START DATA SHOWN
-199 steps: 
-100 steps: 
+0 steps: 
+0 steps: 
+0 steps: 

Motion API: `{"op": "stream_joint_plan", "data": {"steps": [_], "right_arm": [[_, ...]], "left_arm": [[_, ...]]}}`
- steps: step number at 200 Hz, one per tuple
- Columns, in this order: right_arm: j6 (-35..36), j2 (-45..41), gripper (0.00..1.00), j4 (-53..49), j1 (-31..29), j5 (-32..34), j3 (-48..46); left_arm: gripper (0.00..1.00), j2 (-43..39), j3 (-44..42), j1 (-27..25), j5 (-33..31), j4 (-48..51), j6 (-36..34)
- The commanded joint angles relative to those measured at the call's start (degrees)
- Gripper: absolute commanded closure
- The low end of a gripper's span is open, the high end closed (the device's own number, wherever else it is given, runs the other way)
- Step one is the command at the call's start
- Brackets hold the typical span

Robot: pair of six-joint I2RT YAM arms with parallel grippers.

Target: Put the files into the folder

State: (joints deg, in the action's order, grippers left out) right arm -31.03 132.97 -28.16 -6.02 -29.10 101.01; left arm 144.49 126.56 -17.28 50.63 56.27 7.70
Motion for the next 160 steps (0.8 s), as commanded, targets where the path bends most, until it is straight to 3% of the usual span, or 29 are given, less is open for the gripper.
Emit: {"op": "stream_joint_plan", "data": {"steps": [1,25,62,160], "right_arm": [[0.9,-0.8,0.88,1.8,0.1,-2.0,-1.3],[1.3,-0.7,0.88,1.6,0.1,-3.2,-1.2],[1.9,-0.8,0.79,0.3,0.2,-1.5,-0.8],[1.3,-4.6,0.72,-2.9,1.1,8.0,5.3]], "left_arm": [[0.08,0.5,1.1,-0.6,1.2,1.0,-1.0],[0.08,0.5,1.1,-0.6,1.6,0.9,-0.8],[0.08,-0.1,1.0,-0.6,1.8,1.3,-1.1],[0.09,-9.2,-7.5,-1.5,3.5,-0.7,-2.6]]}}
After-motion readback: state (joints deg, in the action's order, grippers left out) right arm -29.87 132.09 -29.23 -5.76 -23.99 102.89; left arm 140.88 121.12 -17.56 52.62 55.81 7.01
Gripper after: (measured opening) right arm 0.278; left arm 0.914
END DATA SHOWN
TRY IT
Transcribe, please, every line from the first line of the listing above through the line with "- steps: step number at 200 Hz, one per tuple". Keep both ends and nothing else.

ANSWER SECTION
-199 steps: 
-100 steps: 
+0 steps: 
+0 steps: 
+0 steps: 

Motion API: `{"op": "stream_joint_plan", "data": {"steps": [_], "right_arm": [[_, ...]], "left_arm": [[_, ...]]}}`
- steps: step number at 200 Hz, one per tuple

What precedes this is the full answer.